What is being asked: Leave every picture out and return the rest of the listing verbatim.

Source data:

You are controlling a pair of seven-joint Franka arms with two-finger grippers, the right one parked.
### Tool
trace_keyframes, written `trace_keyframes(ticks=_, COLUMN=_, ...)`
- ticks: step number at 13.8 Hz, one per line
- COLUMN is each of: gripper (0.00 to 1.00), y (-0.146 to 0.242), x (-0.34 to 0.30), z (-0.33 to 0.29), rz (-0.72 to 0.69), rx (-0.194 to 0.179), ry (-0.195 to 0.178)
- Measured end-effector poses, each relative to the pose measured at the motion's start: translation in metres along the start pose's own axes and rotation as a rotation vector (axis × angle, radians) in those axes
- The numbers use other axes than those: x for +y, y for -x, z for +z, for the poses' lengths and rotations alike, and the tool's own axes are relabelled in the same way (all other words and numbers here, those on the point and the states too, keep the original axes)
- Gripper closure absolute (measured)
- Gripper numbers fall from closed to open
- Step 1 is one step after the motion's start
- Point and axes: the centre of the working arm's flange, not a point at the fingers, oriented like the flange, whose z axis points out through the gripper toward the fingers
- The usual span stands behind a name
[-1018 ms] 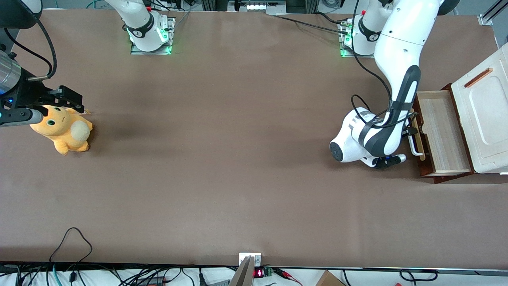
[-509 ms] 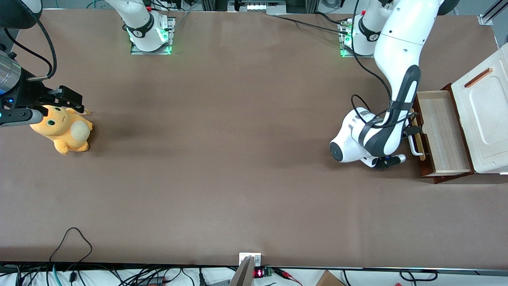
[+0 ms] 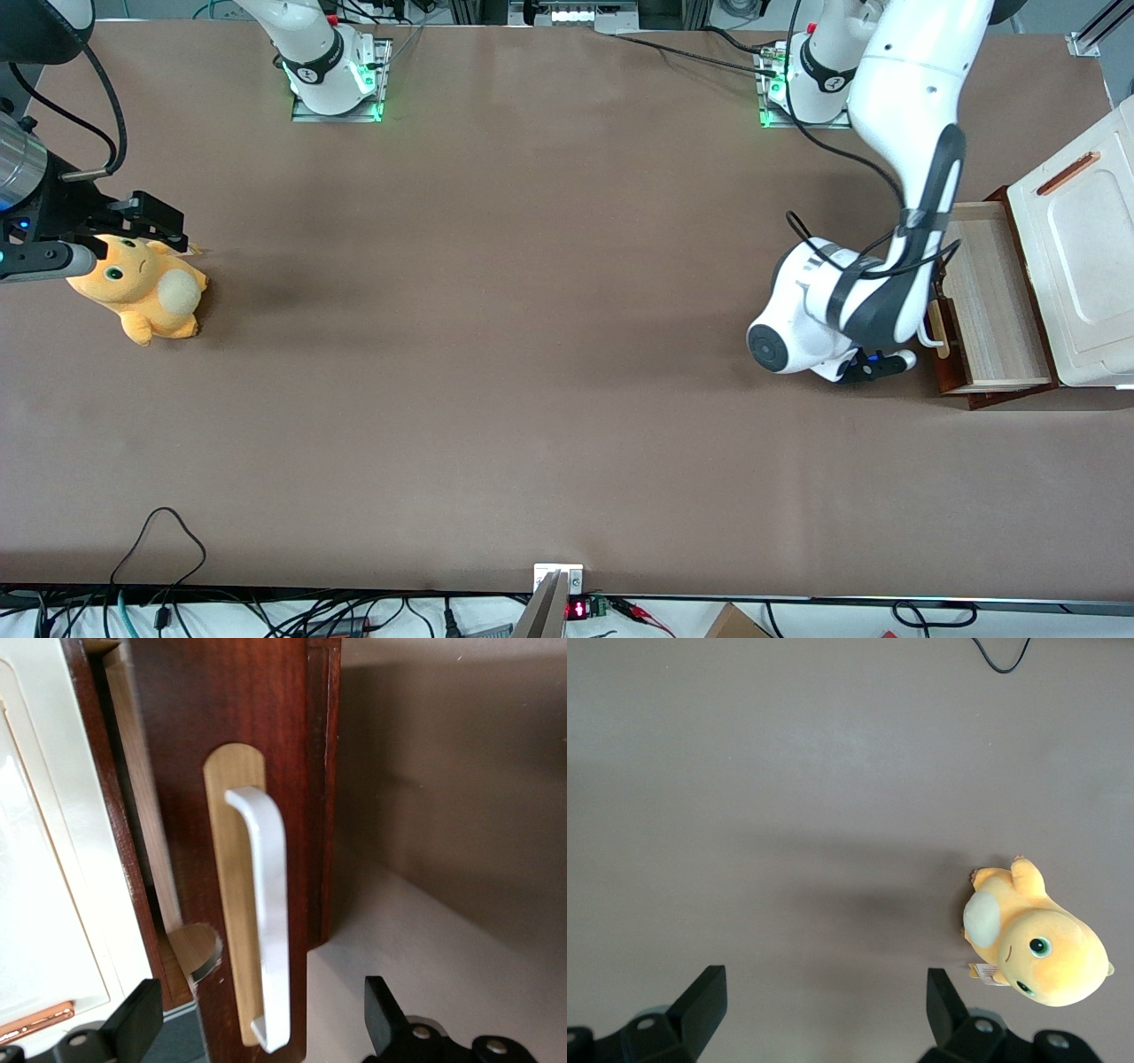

Task response:
You are controlling a pair of seven-joint Franka arms with two-finger grippers, the right one parked.
### Tool
trace_keyframes, written `trace_keyframes(ticks=_, COLUMN=_, ...)`
- ticks: step number at 13.8 Hz, one per line
- COLUMN is each of: gripper (0.00 to 1.00), y (-0.146 to 0.242), x (-0.34 to 0.30), z (-0.33 to 0.29), rz (-0.72 to 0.69), rx (-0.194 to 0.179), ry (-0.195 to 0.178)
- Measured end-effector poses, each relative to the pose measured at the motion's start: translation in metres along the start pose's own axes and rotation as a rotation vector (axis × angle, radians) in those axes
- The numbers use other axes than those: x for +y, y for -x, z for +z, for the poses' lengths and rotations alike, and the tool's own axes are relabelled in the same way (all other words and numbers here, those on the point and the states too, keep the original axes)
- Gripper closure absolute (measured)
- Gripper numbers fall from closed to open
- Step 1 is one step after the motion's start
- Point and axes: the centre of the working arm's flange, not a point at the fingers, oriented like the flange, whose z axis points out through the gripper toward the fingers
- The usual span stands behind a name
[-1018 ms] 
[-509 ms] 
[+0 ms] 

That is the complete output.